Kevin Fiala delivered in the shootout after assisting on Mats Zuccarello's equalizer with 35 seconds left in the third period, a tale of redemption as Fiala was benched after taking three penalties in the second period.
"We were fully prepared to not play him again," coach Dean Evason said. "But everybody gets second opportunities or more."
Fiala swung the puck to Zuccarello, who then sent a give-and-go with Matt Dumba to the net from along the wall, a shot that squeaked through Capitals goaltender Zach Fucale to send the game to extra time. The goal was the Wild's 11th this season at 6-on-5, which is tops in the NHL.
That was also the first puck the Wild actually deposited into the Washington net.
With Fucale on the bench for an extra attacker during a delayed Wild penalty in the second period, a pass by Carl Hagelin split his teammates and sailed back 152 feet into the Capitals' empty net.
Foligno, who tipped the puck before it reached Hagelin, was credited with the goal at 13:55, his career-high 14th of the season and the 100th of his career. Foligno never officially registered a shot on net in the game.
"We needed that goal at that time," Evason said. "We were reeling a little bit. They were coming. We needed some kind of a break."
That own goal prevented Fucale from becoming the first goalie to record back-to-back shutouts in his first two NHL starts, but he did extend his shutout streak to 138:31 to claim the record for the longest run without allowing a goal to begin his NHL career.
Matt Hackett had the previous best of 102:48 with the Wild in 2011. Fucale finished with 21 saves.
At the other end, Kaapo Kahkonen made 29 stops in another solid outing, his second consecutive start since No. 1 Cam Talbot was sidelined with injury.
Not until 2:41 of the second did the Capitals get a puck behind Kahkonen, a tip by Connor McMichael off a Nick Jensen shot.
Their next goal came just four seconds into a power play, a one-timer by Evgeny Kuznetsov set up by Alex Ovechkin at 5:48.

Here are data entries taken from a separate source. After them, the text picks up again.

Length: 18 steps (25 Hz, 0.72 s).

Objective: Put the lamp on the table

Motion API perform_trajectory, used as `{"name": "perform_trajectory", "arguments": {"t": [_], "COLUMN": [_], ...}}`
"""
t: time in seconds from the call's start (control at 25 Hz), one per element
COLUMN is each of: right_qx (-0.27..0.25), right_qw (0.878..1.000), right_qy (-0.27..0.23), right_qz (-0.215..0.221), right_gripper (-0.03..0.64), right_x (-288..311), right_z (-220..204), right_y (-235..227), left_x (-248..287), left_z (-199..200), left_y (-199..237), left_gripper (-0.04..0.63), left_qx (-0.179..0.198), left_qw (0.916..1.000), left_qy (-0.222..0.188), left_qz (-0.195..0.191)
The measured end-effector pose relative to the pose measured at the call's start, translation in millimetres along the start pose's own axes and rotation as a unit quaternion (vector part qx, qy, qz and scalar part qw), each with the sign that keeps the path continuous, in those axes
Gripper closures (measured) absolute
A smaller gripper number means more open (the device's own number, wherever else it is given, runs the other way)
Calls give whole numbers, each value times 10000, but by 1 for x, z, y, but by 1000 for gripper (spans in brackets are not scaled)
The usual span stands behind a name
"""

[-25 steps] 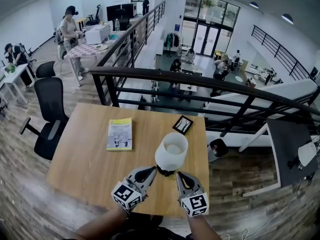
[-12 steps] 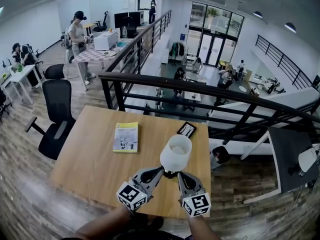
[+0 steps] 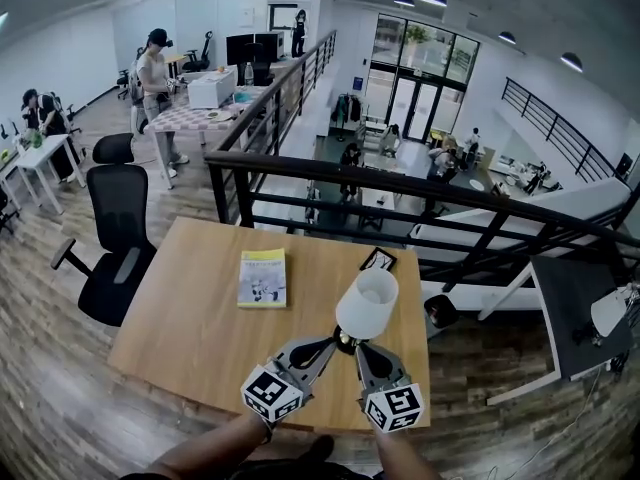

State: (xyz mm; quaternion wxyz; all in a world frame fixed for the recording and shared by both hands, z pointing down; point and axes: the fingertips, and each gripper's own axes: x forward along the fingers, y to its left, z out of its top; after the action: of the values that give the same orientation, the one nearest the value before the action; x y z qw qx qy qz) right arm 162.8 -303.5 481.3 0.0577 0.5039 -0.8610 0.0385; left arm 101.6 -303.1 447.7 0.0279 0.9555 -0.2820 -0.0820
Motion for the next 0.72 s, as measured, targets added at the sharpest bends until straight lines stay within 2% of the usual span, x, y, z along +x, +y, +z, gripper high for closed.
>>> {"name": "perform_trajectory", "arguments": {"t": [0.44, 0.72], "right_qx": [160, 187], "right_qw": [9997, 9990], "right_qy": [-128, -192], "right_qz": [-142, -357], "right_gripper": [601, 601], "right_x": [-11, -32], "right_z": [10, 17], "right_y": [100, 161], "left_x": [-98, -155], "left_z": [20, 33], "left_y": [-10, -29], "left_gripper": [588, 588], "left_qx": [-85, -139], "left_qw": [9997, 9984], "left_qy": [13, -27], "left_qz": [-230, -545]}}
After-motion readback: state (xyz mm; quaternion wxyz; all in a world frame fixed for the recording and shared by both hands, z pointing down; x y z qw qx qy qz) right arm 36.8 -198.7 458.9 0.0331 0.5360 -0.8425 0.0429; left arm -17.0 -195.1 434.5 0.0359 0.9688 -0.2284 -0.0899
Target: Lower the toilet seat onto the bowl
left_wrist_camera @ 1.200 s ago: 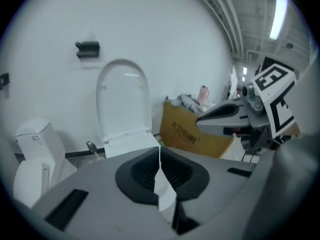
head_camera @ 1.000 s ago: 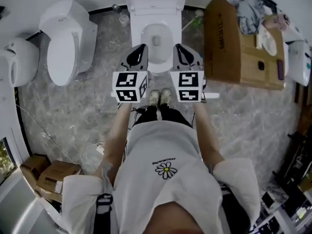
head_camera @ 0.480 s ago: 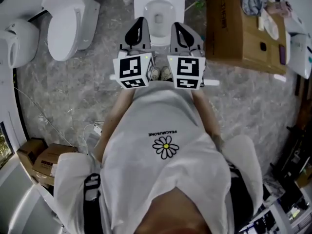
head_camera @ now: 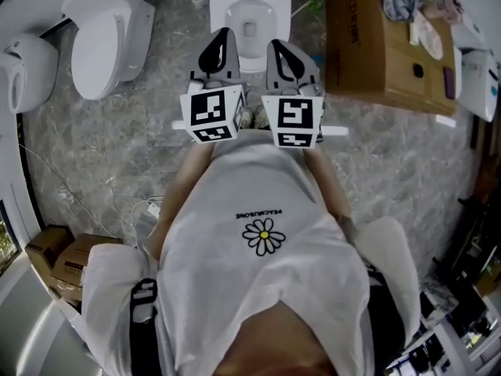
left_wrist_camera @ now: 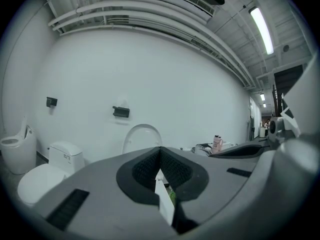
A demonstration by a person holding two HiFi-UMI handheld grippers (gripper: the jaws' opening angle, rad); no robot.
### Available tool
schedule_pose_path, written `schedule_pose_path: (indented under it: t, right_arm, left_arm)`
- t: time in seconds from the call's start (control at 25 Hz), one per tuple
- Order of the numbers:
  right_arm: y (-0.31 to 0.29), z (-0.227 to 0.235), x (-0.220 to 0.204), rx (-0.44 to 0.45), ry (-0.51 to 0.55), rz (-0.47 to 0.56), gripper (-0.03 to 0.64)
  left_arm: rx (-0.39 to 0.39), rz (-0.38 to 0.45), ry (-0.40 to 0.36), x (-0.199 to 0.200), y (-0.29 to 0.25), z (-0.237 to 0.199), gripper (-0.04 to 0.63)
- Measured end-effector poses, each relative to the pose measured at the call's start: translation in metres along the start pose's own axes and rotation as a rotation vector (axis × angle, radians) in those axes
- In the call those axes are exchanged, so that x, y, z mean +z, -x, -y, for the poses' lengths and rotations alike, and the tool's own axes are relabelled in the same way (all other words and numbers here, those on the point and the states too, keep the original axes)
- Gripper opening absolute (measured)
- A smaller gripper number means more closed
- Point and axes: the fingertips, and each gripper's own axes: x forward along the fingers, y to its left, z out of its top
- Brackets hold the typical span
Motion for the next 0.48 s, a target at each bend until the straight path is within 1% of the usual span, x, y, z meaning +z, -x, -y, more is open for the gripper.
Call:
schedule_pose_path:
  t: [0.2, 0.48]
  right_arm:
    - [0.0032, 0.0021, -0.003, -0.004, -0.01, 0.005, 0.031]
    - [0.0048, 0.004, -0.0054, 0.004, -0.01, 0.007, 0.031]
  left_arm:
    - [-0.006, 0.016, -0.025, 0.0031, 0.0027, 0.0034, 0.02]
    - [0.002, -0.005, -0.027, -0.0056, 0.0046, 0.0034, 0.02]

That was the first of four power plays for Washington in the second; Fiala was called for three of those Wild penalties in 4:27, a holding the stick infraction and two trips. Ryan Hartman also was whistled for a trip, the delayed penalty that led to the Capitals' own goal.
"It's not like I did it on purpose," Fiala said. "But bad penalties. Can't do that. Hurt my team there."

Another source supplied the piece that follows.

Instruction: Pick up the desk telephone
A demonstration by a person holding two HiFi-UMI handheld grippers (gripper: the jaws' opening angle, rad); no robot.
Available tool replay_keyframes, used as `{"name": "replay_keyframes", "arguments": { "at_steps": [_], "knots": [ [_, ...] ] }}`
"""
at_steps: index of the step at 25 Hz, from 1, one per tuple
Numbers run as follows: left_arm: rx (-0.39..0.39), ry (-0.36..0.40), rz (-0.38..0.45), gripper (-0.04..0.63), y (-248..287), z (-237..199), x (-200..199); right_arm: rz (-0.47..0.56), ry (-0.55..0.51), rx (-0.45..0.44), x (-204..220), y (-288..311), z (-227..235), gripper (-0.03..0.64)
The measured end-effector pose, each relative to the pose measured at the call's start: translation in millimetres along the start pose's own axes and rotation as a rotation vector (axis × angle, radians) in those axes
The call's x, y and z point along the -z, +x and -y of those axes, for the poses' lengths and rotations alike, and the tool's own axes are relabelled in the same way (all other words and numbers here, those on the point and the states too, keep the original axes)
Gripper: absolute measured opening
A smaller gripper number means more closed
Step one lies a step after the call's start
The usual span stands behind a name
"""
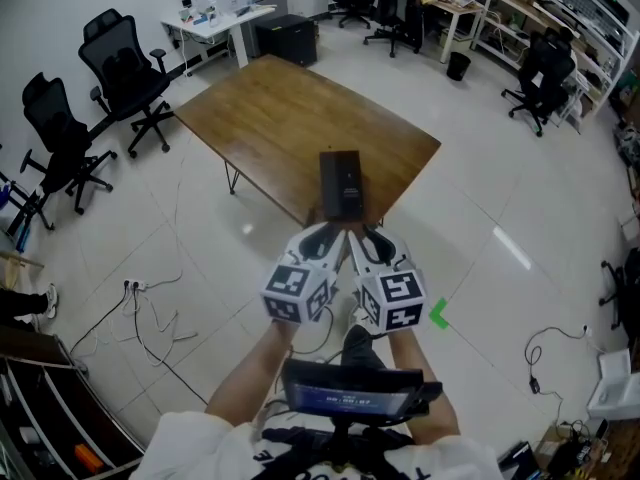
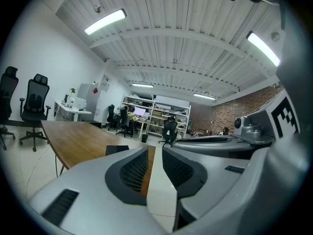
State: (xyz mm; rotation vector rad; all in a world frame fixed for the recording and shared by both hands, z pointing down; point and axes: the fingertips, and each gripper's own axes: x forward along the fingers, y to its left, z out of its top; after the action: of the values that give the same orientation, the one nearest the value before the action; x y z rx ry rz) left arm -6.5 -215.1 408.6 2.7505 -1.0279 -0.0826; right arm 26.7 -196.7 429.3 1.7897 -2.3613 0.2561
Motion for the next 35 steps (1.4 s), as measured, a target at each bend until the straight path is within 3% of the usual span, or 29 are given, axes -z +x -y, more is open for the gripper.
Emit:
{"name": "replay_keyframes", "arguments": {
  "at_steps": [4,9,16,18,25,31,33,35],
  "knots": [
    [0.001,0.001,-0.023,0.105,12,-10,5,-0.009,0.007,-0.005,3,13,8,0.101],
    [-0.005,-0.002,-0.057,0.157,33,-25,11,-0.032,0.021,-0.021,9,31,27,0.15],
    [-0.022,-0.011,-0.115,0.169,57,-53,29,-0.061,0.061,-0.079,20,61,51,0.15],
    [-0.02,-0.026,-0.14,0.207,63,-63,40,-0.075,0.079,-0.095,27,69,61,0.15],
    [-0.039,-0.068,-0.186,0.207,83,-101,66,-0.132,0.079,-0.157,48,100,85,0.15],
    [-0.034,-0.135,-0.258,0.207,108,-127,92,-0.172,0.152,-0.208,65,122,103,0.15],
    [-0.032,-0.18,-0.272,0.262,114,-136,101,-0.19,0.196,-0.23,73,129,107,0.195],
    [-0.04,-0.204,-0.286,0.267,119,-145,110,-0.202,0.239,-0.251,79,137,112,0.196]
  ]
}}
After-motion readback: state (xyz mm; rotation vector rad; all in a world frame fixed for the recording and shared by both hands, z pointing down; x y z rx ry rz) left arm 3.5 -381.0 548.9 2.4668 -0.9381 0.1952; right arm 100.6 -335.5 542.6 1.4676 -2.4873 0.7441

Fiala was absent for the final seven minutes of the second period and didn't take his first shift in the third until near the midway point.
His omission amplified an already depleted-looking lineup. Because of a rash of injuries and COVID-19 absences, the Wild was missing nine regulars.
Once he returned, Fiala made a difference, though Kahkonen was the reason why the Wild still had a chance at a comeback.
He was especially strong shorthanded, with the Wild going 4-for-5 on the penalty kill. The power play was 0-for-1.
Kahkonen's best save came during one of those Washington power plays when he sprawled out to keep out a Lars Eller attempt.
"He's confident, and we're confident with him back there," Foligno said of Kahkonen, who improved to 6-1-1 over his past nine games. "He's so poised. He's such a great teammate. Huge stops. That one back-door on the penalty kill was huge."
In the shootout, Kahkonen made two more saves to help the Wild finally get ahead of the Capitals.
Frederick Gaudreau also capitalized for the Wild with his first career shootout goal, while Fiala is now 3-for-6 this season.
"I was fired up just to help the team, whatever it takes," Fiala said. "It was a big win for us."